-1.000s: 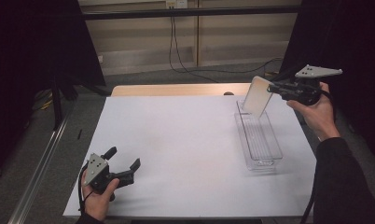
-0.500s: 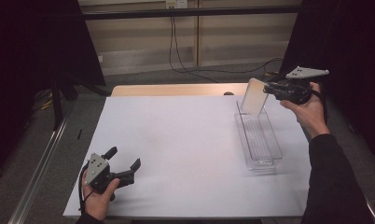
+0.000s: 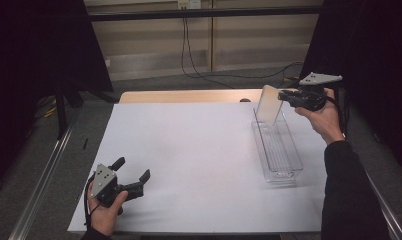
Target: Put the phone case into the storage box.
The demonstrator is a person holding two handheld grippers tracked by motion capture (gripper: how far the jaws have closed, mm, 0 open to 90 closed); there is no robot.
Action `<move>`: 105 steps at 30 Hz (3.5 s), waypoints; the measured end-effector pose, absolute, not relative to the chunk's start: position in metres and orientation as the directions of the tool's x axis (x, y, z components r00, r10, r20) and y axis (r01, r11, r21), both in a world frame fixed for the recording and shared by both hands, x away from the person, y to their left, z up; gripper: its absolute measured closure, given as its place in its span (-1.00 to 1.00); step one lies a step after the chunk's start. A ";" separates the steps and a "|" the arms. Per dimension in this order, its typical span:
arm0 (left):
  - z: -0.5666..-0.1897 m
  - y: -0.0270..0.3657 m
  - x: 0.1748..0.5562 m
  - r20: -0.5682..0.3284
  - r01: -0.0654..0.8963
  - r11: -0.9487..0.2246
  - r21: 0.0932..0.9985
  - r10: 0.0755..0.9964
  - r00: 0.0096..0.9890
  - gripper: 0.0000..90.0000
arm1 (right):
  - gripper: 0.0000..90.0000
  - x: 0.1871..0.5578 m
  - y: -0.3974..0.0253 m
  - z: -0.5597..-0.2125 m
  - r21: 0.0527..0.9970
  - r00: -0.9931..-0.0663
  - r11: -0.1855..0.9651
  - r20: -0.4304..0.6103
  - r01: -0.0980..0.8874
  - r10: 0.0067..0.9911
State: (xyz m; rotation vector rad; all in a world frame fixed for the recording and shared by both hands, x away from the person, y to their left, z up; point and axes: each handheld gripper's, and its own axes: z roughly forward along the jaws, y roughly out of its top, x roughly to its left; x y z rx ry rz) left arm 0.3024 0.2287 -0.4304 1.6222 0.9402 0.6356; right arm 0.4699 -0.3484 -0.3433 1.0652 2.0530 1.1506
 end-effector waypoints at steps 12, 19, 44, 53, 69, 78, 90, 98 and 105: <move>-0.430 0.228 0.302 -0.058 0.247 -0.093 0.965 0.840 0.540 -0.92 | 0.80 0.477 -0.348 -0.355 0.859 -0.544 0.342 -0.092 0.380 0.834; -0.431 0.228 0.303 -0.060 0.247 -0.089 0.965 0.842 0.537 -0.92 | 0.80 0.479 -0.348 -0.358 0.858 -0.553 0.348 -0.093 0.378 0.828; -0.430 0.226 0.303 -0.032 0.229 -0.112 0.967 0.837 0.546 -0.92 | 0.78 0.492 -0.345 -0.357 0.766 -0.558 0.463 -0.166 0.446 0.813; -0.430 0.226 0.302 -0.026 0.227 -0.117 0.967 0.839 0.544 -0.92 | 0.77 0.495 -0.341 -0.360 0.765 -0.530 0.476 -0.210 0.434 0.821; -0.430 0.226 0.303 -0.019 0.224 -0.123 0.967 0.840 0.543 -0.92 | 0.74 0.501 -0.334 -0.365 0.762 -0.503 0.501 -0.270 0.410 0.821; -0.430 0.226 0.303 -0.012 0.221 -0.130 0.967 0.840 0.543 -0.92 | 0.78 0.494 -0.337 -0.358 0.756 -0.545 0.492 -0.216 0.431 0.810; -0.431 0.225 0.303 -0.010 0.221 -0.132 0.966 0.839 0.545 -0.92 | 0.78 0.488 -0.338 -0.350 0.710 -0.587 0.485 -0.125 0.510 0.800; -0.431 0.225 0.303 -0.008 0.221 -0.135 0.966 0.838 0.545 -0.91 | 0.81 0.489 -0.333 -0.351 0.702 -0.599 0.550 -0.218 0.451 0.770; -0.431 0.225 0.304 -0.011 0.222 -0.131 0.966 0.840 0.542 -0.91 | 0.81 0.491 -0.334 -0.353 0.713 -0.603 0.564 -0.247 0.418 0.759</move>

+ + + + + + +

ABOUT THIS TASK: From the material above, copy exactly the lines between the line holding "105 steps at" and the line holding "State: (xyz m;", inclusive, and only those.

FINISHED EXERCISE:
Action `<move>`: 105 steps at 30 Hz (3.5 s), waypoints; the measured end-effector pose, absolute, not relative to the chunk's start: position in metres and orientation as the directions of the tool's x axis (x, y, z components r00, r10, r20) and y axis (r01, r11, r21), both in a world frame fixed for the recording and shared by both hands, x away from the person, y to their left, z up; gripper: its absolute measured closure, given as its place in its span (-1.00 to 1.00); step one lies a step after the chunk's start. A ";" separates the steps and a "|" the arms. Per dimension in this order, its typical span:
arm0 (left):
  - z: -0.5666..-0.1897 m
  - y: -0.0270..0.3657 m
  - x: 0.1748..0.5562 m
  - r20: -0.5682..0.3284
  - r01: -0.0654..0.8963
  - r11: -0.9487..0.2246
  - r21: 0.0932..0.9985
  - r10: 0.0755..0.9964
  - r00: 0.0096..0.9890
  - gripper: 0.0000..90.0000
arm1 (right):
  - gripper: 0.0000..90.0000
  - x: 0.1871..0.5578 m
  - y: -0.3974..0.0253 m
  - z: -0.5597..-0.2125 m
  - r21: 0.0527..0.9970
  - r00: -0.9931..-0.0663
  - r11: -0.1855..0.9651
  - r20: -0.4304..0.6103
  - r01: -0.0980..0.8874
  - r10: 0.0067..0.9911
State: (xyz m; rotation vector rad; all in a world frame fixed for the recording and shared by both hands, x away from the person, y to their left, z up; point and axes: each handheld gripper's, and its own axes: z roughly forward along the jaws, y roughly out of its top, x roughly to its left; x y z rx ry rz) left arm 0.3024 0.2287 -0.4304 1.6222 0.9402 0.6356; right arm 0.4699 -0.3484 -0.3433 1.0652 2.0530 1.1506

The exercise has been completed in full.